• Work required
Go through the listing below and return every line exactly.

───── The data ─────

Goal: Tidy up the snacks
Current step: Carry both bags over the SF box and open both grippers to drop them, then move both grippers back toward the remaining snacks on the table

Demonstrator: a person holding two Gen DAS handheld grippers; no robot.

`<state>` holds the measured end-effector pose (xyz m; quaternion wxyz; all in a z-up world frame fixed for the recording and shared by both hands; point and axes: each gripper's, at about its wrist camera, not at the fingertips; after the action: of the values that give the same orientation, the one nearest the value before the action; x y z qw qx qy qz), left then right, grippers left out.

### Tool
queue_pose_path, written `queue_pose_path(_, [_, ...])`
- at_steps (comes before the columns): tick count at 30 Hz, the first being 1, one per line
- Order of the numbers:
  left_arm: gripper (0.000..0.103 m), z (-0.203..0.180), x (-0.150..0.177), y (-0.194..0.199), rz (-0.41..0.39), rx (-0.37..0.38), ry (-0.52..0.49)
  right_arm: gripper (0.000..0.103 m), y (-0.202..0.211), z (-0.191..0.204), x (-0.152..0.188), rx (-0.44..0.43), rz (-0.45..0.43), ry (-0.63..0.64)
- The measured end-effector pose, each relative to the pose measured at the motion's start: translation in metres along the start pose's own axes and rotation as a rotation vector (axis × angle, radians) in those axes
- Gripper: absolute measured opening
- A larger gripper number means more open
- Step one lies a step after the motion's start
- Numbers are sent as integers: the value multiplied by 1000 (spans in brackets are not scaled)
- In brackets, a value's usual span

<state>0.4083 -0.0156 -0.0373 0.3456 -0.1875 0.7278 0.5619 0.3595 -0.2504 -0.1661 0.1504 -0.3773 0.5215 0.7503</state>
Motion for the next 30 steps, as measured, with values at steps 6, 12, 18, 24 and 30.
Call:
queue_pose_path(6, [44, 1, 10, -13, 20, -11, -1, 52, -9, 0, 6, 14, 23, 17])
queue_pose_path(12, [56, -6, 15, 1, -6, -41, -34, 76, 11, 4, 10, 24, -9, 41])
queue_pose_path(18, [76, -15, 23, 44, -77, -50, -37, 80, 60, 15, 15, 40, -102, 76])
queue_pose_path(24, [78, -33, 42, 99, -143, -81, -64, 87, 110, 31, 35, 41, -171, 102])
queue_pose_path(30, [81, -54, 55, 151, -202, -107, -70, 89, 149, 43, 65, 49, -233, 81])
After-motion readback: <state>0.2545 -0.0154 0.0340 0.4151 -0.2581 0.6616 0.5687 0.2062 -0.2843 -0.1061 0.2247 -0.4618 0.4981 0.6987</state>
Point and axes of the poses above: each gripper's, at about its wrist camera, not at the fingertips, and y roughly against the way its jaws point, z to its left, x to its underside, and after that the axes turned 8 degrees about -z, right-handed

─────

• Task solution
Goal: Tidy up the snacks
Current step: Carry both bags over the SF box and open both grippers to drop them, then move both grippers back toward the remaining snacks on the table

Demonstrator: a person holding two Gen DAS handheld grippers; no robot.

`<state>` holds the measured end-effector pose (xyz m; quaternion wxyz; all in a z-up world frame fixed for the recording and shared by both hands; point and axes: each gripper's, at about its wrist camera, not at the fingertips; after the action: of the values that give the same orientation, the one nearest the value before the action; x y z qw qx qy qz), left then right, grippers left out.

### Tool
queue_pose_path, written `queue_pose_path(_, [_, ...])`
- at_steps (comes before the columns): tick count at 30 Hz, the first being 1, one per line
- Order of the numbers:
  left_arm: gripper (0.000..0.103 m), z (-0.203..0.180), x (-0.150..0.177), y (-0.194..0.199), rz (-0.41..0.39), rx (-0.37..0.38), ry (-0.52..0.49)
  right_arm: gripper (0.000..0.103 m), y (-0.202..0.211), z (-0.191..0.204), x (-0.152..0.188), rx (-0.44..0.43), rz (-0.45..0.43), ry (-0.63..0.64)
- The measured end-effector pose, each relative to the pose measured at the motion's start: translation in metres along the start pose's own axes and rotation as a rotation vector (axis × angle, radians) in those axes
- Gripper: absolute measured opening
- A larger gripper number means more open
- Step one lies a step after the motion's start
- Numbers are sent as integers: the value multiplied by 1000 (spans in brackets are not scaled)
- In brackets, a value's usual span

<state>0.4083 -0.0156 -0.0373 0.3456 -0.1875 0.7278 0.5619 0.3595 -0.2504 -0.1661 0.1504 -0.3773 0.5215 0.7503</state>
Motion for the next 30 steps, as measured, with values at steps 6, 12, 18, 24 and 30.
Call:
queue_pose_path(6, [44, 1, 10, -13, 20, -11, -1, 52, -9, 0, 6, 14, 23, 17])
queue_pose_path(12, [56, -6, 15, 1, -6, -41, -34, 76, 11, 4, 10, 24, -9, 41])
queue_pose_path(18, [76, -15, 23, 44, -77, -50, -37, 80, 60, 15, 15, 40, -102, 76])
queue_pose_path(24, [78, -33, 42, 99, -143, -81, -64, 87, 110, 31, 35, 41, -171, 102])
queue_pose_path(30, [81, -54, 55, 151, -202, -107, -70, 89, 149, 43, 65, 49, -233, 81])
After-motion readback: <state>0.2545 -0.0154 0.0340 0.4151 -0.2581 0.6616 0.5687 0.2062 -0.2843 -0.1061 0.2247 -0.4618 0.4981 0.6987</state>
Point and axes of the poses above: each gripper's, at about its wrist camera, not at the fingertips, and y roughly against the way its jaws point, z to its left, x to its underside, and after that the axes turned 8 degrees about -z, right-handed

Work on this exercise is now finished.